One cannot want to revoke everything that the last two governments created. It is true that it will be necessary to rebuild many public policies that were abandoned. But it is also true that there have been significant advances that must be preserved: infrastructure concessions; regulatory frameworks for railways, cabotage and sanitation; the replacement of TJLP by TLP and the repositioning of BNDES; advances in digital government and de-bureaucratization; among others.

A promising path would be to govern based on explicit quantitative targets. The government’s focus would be to achieve them in at least four fundamental public policies: education, health, poverty reduction and the environment. Goals for the grades to be achieved in Ideb, the reduction of morbidity and mortality rates from specific diseases, deforestation, poverty reduction. A clear framework of goals for each area, which would be easily followed by the population and submitted to subsequent technical evaluations.

As obvious as it may seem, a government focused on clear and quantifiable goals could generate some “revolutions” in public management.

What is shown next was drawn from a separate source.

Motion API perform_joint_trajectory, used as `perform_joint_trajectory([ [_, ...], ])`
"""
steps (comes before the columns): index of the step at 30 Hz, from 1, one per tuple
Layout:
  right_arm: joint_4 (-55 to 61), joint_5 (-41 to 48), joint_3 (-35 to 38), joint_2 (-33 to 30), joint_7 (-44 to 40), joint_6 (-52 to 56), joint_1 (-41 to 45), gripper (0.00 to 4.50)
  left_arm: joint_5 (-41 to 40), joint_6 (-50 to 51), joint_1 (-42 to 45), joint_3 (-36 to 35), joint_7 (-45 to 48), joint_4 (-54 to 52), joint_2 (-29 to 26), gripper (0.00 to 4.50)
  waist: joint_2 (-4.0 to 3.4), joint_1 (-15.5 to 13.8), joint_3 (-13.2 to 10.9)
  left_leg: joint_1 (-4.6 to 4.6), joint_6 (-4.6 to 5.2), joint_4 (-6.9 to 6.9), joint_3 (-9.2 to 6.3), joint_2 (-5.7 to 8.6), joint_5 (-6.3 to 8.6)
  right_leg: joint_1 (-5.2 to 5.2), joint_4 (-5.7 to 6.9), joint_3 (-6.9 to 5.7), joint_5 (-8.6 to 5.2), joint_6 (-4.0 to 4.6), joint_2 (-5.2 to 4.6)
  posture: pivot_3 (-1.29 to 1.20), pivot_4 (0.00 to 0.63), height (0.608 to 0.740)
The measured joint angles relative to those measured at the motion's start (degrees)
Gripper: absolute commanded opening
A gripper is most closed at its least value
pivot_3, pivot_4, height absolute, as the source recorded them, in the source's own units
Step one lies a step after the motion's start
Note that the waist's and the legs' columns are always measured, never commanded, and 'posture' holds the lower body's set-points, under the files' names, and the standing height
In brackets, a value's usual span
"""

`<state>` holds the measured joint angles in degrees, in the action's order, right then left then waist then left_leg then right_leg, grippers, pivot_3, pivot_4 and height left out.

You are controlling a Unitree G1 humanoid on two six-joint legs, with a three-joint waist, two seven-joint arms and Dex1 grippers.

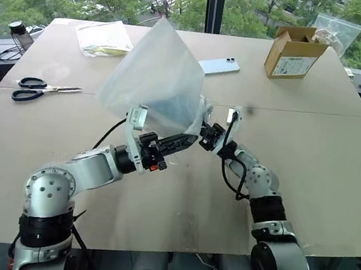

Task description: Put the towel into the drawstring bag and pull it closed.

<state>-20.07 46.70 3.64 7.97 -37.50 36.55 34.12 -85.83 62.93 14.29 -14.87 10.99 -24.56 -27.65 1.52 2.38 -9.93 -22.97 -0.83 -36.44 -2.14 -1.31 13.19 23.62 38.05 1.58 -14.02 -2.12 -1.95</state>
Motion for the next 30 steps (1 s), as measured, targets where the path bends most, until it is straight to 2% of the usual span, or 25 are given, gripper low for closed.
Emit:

Currently, each industry is pushing for more money, on the assumption that more spending brings more results. However, inefficiency and corporate, electoral or hidden interests often consume money without delivering results.

Focusing on quantitative targets that represent a concrete improvement in people’s lives will reverse the political debate. In each periodic evaluation, an attempt will be made to understand why a goal was not achieved. And more money will only be put in if, in fact, the tight budget is the main problem.

Parish and corporate interests or operational bottlenecks would appear as obstacles to achieving the goals, encouraging a coalition to overcome them.

To achieve the goals, states and municipalities could be encouraged to cooperate in policies that require coordination between governments, such as the sharing of health networks. Or competing, as in the case of student performance on standardized tests. This is the beauty of a federalism that works: the coexistence of competition and cooperation. Goals and priorities would help in both directions.

The search for relevant collective results could work as an instrument to unite and reduce tensions. The federal government should position itself as a central manager of the collective effort, not as a kind father who distributes free gifts to anyone. Successes and failures would be the collective responsibility, not just the government.